- The problem
What is needed is a word-for-word copy of the lines below from the one with "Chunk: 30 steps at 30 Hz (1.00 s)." through the one with "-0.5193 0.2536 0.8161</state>", both included, with every picture left out.

- Data supplied
##############################
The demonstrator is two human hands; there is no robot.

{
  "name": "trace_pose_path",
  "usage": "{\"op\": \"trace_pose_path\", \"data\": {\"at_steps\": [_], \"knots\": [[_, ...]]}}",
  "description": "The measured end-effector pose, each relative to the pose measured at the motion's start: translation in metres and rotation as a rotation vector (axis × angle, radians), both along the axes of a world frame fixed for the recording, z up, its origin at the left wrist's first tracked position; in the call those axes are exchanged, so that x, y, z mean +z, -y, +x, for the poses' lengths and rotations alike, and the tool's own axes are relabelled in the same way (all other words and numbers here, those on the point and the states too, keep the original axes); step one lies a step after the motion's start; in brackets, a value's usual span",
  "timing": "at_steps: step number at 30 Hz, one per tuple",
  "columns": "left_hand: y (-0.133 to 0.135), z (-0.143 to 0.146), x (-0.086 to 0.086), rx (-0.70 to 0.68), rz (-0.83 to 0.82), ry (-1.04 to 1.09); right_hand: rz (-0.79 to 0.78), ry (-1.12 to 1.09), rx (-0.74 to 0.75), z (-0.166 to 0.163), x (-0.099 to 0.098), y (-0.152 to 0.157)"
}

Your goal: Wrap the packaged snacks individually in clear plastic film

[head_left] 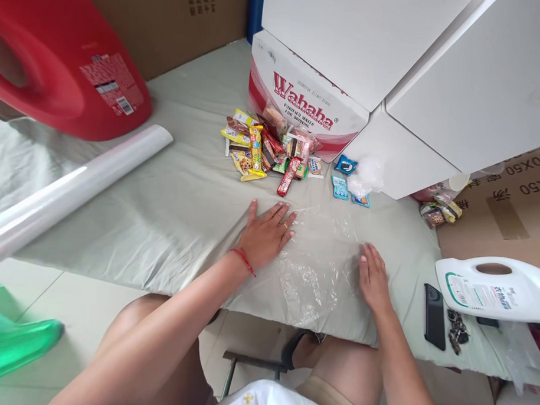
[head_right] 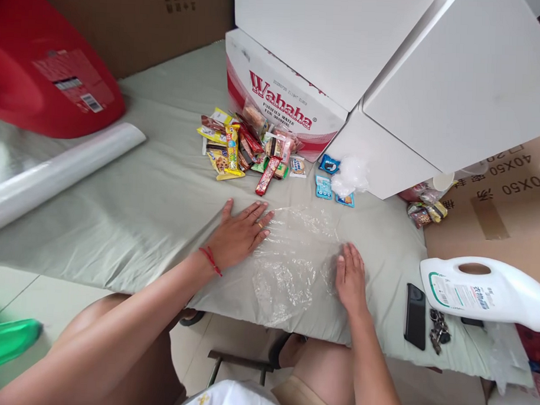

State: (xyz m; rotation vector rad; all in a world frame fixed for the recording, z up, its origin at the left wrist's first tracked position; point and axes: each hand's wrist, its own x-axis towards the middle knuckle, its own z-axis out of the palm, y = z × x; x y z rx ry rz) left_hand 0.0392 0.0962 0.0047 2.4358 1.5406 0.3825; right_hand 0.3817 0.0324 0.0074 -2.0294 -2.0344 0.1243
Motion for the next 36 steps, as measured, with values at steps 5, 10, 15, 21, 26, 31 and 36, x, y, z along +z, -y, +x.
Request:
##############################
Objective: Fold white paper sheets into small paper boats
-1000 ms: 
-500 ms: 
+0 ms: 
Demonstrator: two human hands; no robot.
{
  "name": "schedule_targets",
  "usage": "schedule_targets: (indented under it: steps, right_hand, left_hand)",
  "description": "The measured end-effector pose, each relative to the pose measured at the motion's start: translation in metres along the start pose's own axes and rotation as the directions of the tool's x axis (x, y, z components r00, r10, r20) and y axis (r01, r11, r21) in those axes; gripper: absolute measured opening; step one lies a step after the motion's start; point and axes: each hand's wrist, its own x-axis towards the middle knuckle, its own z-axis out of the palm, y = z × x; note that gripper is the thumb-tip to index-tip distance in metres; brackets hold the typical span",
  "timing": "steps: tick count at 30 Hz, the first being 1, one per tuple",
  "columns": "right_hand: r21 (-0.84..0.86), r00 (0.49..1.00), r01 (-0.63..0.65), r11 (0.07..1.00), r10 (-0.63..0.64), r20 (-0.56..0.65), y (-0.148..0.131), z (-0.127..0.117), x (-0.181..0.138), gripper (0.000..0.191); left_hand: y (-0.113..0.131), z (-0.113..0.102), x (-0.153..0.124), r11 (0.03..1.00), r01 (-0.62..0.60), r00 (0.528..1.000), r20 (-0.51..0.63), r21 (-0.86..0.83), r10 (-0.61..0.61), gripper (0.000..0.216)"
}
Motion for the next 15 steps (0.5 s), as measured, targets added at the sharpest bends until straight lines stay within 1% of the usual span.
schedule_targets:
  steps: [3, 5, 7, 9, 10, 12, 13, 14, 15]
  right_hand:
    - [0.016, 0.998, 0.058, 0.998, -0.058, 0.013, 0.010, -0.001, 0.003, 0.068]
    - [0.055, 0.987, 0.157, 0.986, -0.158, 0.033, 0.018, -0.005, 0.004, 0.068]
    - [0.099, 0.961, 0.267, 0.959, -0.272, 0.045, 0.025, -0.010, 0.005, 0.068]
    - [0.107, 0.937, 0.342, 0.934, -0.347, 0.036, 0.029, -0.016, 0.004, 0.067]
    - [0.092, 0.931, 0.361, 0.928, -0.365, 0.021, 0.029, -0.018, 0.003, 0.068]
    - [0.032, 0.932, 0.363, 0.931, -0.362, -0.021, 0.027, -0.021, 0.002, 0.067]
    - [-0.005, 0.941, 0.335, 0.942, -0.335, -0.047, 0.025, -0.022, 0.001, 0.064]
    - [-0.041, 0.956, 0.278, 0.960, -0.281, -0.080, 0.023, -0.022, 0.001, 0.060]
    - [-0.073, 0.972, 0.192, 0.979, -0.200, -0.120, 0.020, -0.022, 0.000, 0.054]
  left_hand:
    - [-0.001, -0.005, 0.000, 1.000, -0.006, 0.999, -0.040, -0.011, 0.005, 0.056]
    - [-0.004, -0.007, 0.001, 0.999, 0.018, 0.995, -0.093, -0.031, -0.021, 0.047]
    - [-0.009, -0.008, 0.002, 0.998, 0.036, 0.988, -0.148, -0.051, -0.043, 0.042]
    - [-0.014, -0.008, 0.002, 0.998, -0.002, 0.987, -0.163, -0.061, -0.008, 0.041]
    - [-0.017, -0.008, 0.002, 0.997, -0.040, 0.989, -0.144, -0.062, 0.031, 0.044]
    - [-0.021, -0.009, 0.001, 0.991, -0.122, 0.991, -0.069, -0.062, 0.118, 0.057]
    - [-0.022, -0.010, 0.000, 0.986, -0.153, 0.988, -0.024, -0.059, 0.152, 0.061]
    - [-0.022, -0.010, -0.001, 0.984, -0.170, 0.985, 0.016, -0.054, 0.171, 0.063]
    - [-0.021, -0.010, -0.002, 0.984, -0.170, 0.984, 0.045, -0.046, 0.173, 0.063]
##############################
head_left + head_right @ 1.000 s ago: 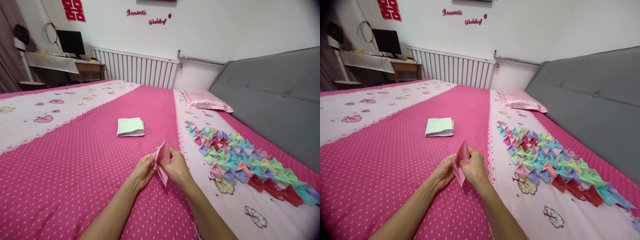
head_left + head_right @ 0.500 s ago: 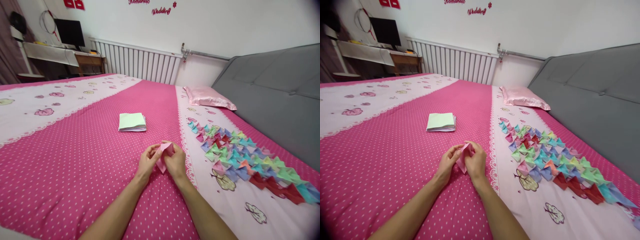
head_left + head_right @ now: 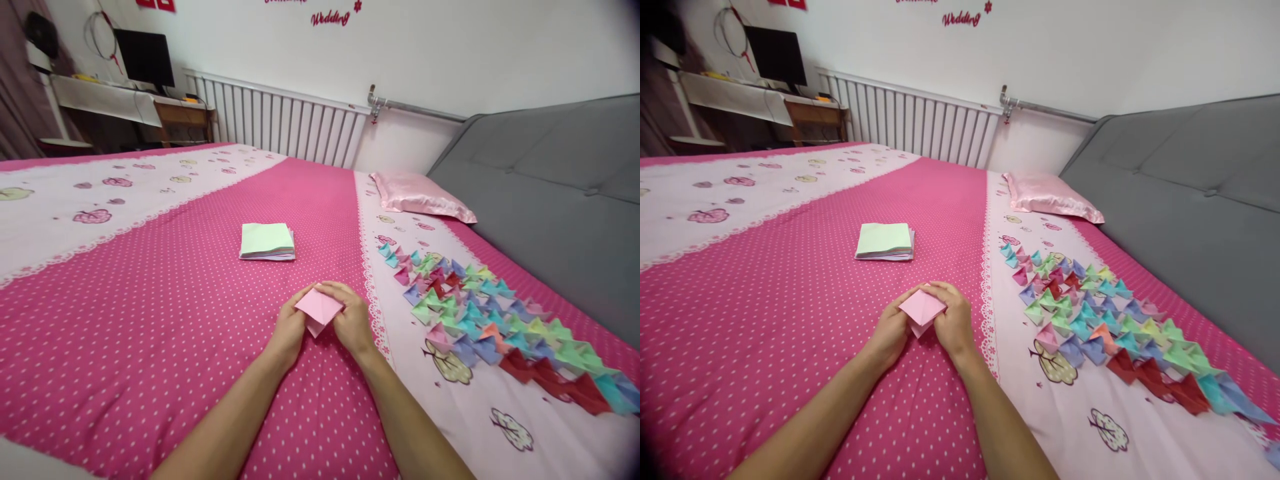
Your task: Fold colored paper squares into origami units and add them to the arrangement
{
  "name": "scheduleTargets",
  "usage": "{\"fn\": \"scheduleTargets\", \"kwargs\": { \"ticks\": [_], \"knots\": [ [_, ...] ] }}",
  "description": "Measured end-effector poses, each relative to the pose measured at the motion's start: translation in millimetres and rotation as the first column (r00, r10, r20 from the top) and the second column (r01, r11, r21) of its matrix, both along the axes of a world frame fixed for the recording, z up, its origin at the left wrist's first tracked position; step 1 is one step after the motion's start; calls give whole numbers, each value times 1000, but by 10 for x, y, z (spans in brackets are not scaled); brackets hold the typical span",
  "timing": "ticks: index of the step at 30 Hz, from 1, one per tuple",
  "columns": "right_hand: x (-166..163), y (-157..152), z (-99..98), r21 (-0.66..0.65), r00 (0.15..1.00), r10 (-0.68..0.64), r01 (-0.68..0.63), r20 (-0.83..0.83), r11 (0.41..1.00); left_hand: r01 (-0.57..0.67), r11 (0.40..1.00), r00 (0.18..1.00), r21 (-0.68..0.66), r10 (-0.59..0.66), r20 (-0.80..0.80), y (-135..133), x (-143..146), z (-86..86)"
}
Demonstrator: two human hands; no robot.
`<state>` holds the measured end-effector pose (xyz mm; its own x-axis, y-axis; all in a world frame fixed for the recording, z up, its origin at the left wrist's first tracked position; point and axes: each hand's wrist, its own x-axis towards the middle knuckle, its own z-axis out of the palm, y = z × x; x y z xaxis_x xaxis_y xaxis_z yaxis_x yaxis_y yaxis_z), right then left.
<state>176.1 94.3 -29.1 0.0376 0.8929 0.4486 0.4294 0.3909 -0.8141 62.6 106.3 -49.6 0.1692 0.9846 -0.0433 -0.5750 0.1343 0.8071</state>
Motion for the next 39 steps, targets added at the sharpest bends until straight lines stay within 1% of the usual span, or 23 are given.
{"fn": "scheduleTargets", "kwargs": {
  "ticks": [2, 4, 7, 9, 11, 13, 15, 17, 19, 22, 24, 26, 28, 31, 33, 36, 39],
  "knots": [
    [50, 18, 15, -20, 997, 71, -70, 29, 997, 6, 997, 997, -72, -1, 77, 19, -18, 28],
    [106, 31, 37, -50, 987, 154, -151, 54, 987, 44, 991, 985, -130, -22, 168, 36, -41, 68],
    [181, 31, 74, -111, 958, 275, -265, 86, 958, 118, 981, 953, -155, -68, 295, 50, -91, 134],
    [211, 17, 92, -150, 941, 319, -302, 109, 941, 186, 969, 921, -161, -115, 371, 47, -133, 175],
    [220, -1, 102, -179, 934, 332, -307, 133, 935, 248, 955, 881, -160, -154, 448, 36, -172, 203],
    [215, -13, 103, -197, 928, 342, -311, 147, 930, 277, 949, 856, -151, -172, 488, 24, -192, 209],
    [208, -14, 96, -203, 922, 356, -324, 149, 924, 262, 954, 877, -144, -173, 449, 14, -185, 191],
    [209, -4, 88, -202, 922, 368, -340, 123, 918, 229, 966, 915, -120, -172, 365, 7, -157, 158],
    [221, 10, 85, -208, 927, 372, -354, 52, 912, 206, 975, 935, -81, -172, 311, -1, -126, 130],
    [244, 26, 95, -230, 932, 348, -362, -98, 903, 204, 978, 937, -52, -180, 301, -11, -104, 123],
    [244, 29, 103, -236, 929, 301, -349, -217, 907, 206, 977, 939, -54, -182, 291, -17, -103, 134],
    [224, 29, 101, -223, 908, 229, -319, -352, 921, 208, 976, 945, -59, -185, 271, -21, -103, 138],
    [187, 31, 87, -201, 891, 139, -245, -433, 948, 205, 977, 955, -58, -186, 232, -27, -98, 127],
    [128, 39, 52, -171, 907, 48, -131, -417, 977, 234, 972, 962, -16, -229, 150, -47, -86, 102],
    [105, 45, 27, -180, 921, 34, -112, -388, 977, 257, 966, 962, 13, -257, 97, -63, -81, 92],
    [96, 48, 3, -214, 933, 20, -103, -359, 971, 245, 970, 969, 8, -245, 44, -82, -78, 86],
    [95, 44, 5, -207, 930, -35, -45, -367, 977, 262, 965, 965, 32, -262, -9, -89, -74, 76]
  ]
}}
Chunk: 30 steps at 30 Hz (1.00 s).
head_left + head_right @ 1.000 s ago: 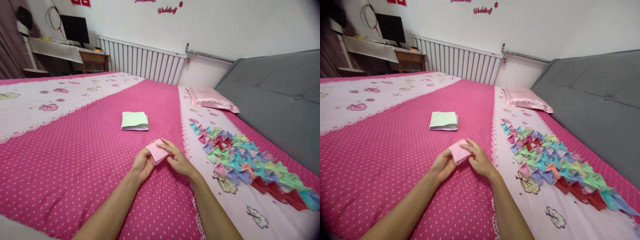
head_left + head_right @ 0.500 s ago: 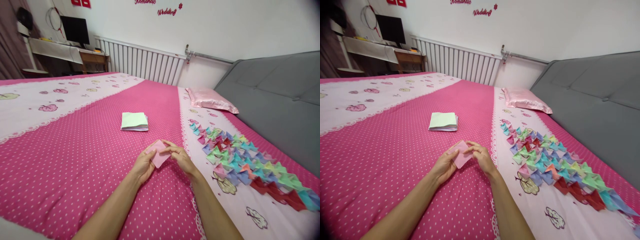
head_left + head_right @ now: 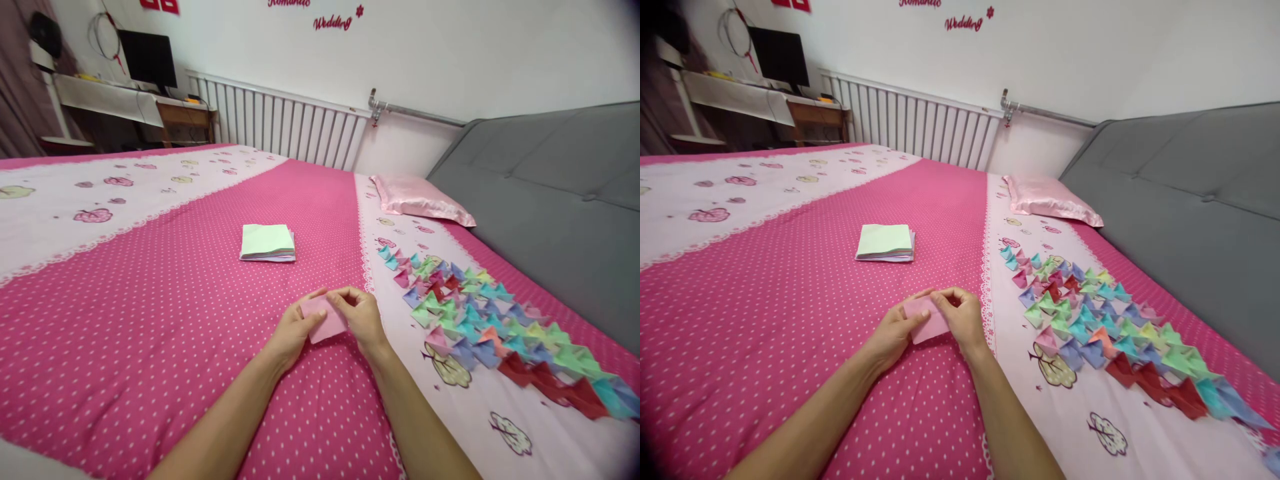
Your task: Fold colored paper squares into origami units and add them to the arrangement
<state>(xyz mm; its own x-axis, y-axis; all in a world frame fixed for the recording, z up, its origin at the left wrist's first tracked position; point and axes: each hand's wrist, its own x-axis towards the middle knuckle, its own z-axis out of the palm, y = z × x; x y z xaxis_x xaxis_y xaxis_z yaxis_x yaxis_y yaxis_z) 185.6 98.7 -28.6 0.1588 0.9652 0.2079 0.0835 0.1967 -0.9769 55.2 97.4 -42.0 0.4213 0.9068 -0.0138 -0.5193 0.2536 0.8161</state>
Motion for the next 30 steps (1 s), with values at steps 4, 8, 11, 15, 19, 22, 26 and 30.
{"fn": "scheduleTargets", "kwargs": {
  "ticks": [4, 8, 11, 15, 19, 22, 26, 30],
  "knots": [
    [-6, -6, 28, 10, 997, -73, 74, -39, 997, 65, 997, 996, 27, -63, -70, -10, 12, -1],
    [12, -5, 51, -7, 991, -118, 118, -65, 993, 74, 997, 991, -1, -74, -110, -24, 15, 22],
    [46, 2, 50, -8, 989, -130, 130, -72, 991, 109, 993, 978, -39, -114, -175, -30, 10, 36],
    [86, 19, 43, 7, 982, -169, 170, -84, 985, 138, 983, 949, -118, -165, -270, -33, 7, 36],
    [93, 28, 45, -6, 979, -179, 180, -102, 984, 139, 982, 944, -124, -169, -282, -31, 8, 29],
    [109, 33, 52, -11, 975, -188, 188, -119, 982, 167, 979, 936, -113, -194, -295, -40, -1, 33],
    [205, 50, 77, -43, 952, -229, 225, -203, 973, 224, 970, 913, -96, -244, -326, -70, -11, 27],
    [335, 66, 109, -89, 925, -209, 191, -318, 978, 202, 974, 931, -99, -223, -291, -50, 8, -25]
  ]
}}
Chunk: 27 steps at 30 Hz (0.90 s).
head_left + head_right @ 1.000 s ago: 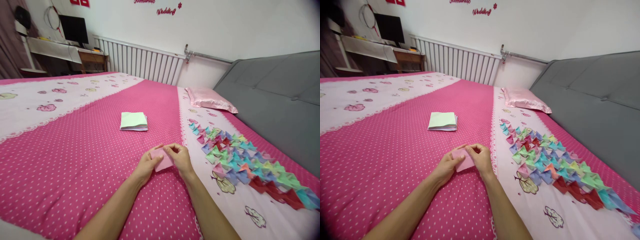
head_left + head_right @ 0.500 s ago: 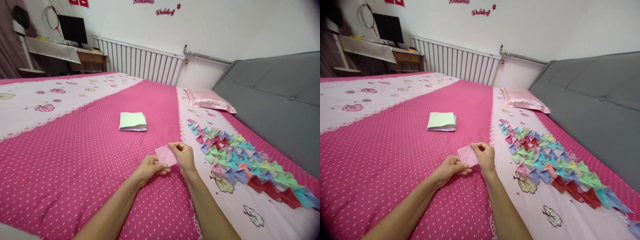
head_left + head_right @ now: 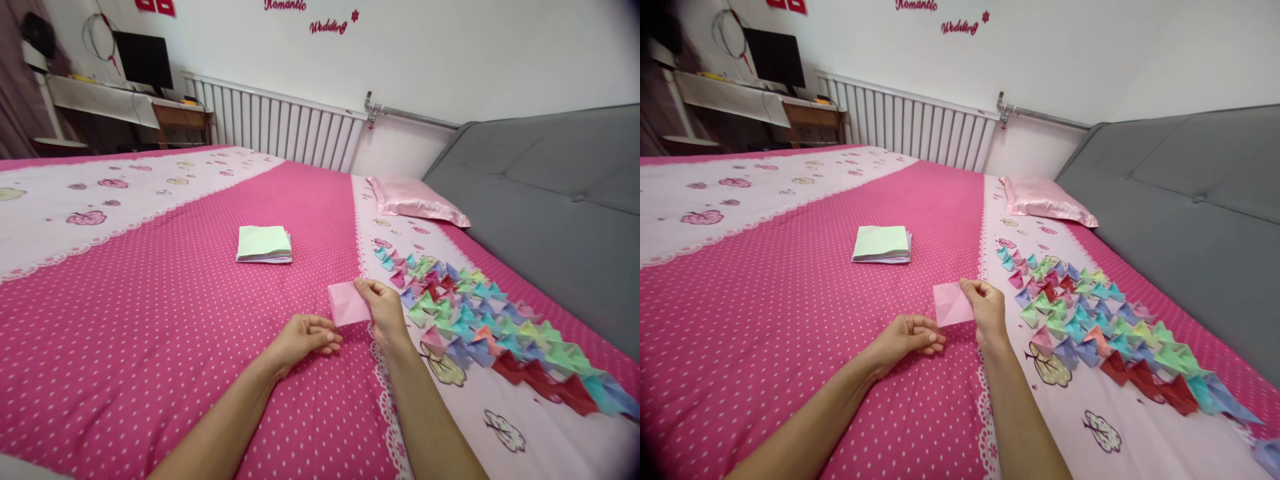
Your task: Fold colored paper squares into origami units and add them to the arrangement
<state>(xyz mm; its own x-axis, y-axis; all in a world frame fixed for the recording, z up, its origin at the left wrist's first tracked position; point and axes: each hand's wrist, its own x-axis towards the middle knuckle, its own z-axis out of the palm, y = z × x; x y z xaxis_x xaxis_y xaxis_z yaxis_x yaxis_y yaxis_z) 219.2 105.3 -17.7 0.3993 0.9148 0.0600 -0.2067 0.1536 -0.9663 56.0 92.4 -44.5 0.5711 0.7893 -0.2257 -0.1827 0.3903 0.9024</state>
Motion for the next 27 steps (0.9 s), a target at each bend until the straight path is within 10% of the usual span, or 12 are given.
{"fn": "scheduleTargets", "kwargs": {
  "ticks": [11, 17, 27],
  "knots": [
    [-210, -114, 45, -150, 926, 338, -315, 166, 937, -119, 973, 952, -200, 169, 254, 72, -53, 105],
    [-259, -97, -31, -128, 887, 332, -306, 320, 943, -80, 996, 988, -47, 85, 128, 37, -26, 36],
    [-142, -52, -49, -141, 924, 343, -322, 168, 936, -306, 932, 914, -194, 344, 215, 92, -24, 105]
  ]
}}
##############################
- Written answer
Chunk: 30 steps at 30 Hz (1.00 s).
head_left + head_right @ 1.000 s ago: 
head_left + head_right @ 0.500 s ago: 
head_left + head_right @ now: 
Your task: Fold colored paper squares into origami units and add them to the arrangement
<state>(xyz mm; its own x-axis, y-axis; all in a world frame fixed for the recording, z up, its origin at the left wrist's first tracked position; point and axes: each hand's wrist, its own x-axis towards the middle knuckle, its own z-axis out of the palm, y = z × x; x y z xaxis_x xaxis_y xaxis_z yaxis_x yaxis_y yaxis_z) 185.6 98.7 -28.6 0.1588 0.9652 0.2079 0.0835 0.1967 -0.9769 55.2 97.4 -42.0 0.4213 0.9068 -0.0138 -0.5193 0.2536 0.8161</state>

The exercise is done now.